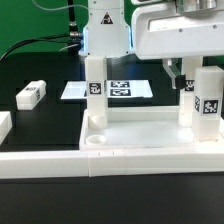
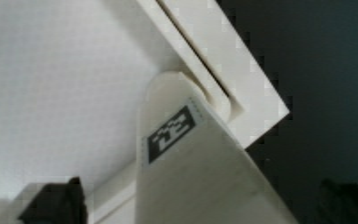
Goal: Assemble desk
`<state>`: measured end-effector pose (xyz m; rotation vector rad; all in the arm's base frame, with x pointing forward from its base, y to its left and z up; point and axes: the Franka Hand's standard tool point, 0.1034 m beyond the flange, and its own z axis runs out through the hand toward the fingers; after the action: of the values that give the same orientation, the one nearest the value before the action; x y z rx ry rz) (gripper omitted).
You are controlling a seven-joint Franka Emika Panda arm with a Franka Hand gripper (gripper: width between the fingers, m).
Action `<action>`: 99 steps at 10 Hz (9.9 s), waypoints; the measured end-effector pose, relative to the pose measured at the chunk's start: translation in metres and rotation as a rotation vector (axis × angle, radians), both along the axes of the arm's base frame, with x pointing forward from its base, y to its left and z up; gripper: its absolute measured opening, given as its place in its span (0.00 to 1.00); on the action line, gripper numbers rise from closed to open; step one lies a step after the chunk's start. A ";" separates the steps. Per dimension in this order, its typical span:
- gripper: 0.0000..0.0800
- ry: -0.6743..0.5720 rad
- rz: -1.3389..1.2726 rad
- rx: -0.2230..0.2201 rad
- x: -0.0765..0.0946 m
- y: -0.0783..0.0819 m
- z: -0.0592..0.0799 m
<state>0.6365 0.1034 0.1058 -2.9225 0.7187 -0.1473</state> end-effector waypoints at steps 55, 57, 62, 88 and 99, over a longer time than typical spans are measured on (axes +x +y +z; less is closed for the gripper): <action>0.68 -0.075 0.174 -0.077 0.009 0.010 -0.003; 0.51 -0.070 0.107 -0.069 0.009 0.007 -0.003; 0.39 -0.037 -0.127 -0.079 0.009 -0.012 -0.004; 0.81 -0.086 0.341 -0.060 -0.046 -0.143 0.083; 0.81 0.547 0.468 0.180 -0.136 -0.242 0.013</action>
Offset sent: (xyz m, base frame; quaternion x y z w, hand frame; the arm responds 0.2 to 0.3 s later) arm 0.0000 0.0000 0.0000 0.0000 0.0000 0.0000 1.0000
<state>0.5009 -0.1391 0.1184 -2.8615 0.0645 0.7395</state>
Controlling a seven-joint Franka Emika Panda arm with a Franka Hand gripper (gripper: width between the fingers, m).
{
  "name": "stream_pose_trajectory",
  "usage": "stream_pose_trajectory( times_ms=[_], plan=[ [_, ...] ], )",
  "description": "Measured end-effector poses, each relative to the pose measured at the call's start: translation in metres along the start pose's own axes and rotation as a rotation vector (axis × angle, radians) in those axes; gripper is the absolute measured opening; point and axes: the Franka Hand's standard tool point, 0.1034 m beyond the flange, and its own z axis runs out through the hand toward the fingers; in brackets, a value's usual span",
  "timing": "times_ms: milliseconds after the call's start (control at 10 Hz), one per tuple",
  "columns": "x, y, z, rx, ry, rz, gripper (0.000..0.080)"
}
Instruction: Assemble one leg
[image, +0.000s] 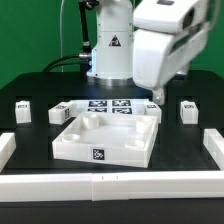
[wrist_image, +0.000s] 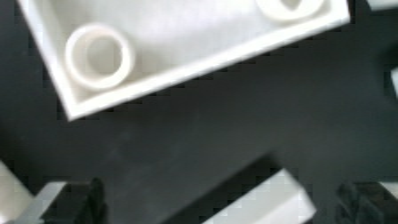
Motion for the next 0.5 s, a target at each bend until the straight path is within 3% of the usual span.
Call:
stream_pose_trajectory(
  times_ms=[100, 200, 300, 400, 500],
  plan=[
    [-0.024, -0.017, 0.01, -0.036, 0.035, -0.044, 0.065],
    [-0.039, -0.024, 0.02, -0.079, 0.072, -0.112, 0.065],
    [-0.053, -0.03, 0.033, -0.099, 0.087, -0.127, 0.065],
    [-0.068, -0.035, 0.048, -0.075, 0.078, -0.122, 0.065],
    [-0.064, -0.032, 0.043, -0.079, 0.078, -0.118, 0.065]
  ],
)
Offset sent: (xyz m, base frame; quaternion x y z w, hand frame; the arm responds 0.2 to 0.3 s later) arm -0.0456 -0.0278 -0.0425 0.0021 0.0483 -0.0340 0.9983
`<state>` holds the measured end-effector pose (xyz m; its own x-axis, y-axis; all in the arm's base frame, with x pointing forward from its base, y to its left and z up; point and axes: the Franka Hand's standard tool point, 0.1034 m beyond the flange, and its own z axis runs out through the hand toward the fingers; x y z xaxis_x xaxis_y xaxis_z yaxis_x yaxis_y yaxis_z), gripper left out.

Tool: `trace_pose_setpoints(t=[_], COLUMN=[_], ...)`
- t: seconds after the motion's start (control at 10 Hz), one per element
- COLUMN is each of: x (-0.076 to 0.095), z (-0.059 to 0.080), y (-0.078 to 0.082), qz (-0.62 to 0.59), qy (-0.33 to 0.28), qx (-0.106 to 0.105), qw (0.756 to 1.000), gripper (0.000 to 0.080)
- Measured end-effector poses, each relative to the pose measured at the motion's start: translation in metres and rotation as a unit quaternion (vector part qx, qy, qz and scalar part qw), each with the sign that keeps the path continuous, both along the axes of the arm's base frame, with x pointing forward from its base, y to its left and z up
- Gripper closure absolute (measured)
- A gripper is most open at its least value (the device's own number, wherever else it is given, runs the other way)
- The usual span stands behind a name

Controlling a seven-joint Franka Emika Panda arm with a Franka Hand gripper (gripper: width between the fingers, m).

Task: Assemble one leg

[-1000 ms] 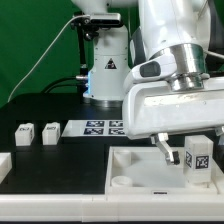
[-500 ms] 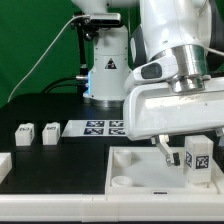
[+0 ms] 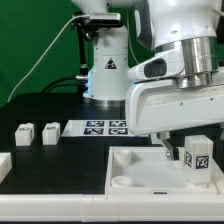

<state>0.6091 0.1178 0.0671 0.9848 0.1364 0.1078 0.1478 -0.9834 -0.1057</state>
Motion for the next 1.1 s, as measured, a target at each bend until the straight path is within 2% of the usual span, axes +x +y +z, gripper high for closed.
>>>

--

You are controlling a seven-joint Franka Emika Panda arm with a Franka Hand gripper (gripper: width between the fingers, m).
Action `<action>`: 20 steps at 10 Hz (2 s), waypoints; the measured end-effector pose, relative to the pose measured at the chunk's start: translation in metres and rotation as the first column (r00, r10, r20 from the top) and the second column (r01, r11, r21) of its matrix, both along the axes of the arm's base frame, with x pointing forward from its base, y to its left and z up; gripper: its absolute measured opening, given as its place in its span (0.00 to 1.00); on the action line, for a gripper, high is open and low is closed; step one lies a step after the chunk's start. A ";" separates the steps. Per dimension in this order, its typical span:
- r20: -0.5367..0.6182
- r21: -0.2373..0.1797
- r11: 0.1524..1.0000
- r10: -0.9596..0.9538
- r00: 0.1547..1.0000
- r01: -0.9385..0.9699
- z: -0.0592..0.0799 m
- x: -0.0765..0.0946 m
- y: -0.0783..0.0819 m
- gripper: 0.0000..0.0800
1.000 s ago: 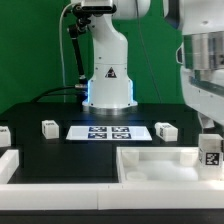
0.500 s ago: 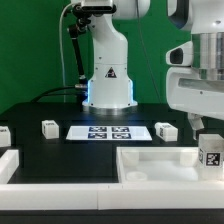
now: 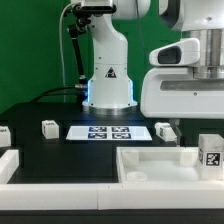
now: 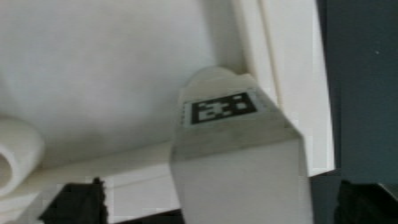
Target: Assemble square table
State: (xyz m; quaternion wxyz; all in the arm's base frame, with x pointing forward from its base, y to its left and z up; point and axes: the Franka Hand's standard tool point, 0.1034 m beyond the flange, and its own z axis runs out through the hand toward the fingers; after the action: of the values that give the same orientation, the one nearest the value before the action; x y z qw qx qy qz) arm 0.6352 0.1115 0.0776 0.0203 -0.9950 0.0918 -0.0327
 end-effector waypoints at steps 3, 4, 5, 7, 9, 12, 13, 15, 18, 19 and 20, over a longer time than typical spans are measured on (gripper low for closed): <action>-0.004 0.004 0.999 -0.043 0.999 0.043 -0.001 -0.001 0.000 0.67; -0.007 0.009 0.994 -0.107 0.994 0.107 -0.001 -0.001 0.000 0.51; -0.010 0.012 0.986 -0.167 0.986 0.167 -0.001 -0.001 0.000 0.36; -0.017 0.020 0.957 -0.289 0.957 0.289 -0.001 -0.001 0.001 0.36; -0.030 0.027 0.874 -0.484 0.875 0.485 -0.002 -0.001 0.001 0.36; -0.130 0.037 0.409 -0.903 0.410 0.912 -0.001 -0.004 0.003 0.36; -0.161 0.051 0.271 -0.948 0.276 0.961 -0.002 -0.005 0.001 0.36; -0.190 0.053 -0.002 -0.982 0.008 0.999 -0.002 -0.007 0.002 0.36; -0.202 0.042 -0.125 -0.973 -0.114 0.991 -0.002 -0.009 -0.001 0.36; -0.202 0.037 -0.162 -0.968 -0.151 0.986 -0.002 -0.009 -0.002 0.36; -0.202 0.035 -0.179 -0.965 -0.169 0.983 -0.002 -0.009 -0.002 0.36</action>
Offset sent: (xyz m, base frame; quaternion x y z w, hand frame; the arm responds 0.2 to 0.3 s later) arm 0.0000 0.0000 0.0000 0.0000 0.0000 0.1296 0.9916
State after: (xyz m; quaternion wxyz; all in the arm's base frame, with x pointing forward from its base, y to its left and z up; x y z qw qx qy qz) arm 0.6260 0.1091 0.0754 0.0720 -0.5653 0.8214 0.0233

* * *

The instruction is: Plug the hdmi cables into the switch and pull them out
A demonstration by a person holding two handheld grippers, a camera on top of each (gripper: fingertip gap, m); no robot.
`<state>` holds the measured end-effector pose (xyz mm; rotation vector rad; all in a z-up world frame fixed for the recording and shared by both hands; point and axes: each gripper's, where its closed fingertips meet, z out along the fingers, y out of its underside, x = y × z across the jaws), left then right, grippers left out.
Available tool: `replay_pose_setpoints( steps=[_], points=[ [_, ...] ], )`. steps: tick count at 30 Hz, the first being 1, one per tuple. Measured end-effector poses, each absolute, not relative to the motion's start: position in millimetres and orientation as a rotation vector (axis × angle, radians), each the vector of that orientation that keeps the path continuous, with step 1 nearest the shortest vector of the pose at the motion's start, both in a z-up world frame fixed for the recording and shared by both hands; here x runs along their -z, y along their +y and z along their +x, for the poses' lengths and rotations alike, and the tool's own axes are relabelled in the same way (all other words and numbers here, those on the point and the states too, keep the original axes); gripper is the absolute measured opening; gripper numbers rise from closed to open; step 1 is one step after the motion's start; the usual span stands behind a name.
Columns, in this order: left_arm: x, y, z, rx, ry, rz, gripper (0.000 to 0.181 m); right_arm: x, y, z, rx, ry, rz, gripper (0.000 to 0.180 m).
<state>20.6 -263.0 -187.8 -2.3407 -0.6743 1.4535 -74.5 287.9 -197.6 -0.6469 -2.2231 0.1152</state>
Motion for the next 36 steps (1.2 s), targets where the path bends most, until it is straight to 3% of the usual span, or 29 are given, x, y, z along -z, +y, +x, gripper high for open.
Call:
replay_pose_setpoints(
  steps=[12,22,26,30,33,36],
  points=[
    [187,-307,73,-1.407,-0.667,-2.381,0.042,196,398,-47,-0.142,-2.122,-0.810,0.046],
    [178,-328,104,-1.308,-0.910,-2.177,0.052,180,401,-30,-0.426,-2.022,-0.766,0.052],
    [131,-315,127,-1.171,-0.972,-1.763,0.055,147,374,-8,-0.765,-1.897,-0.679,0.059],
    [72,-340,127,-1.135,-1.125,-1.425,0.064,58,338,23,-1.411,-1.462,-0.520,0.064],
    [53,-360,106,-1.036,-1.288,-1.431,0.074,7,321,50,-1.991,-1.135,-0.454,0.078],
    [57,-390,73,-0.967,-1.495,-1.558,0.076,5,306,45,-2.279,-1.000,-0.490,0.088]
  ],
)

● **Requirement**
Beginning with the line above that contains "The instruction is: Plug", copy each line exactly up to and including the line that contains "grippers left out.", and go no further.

● **Exercise output**
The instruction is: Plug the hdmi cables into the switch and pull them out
A demonstration by a person holding two handheld grippers, a camera on top of each (gripper: fingertip gap, m); no robot.
`<state>` holds the measured end-effector pose (xyz mm; rotation vector rad; all in a z-up world frame fixed for the recording and shared by both hands; point and axes: each gripper's, where its closed fingertips meet, z out along the fingers, y out of its underside, x = y × z across the jaws), left then right, grippers left out.

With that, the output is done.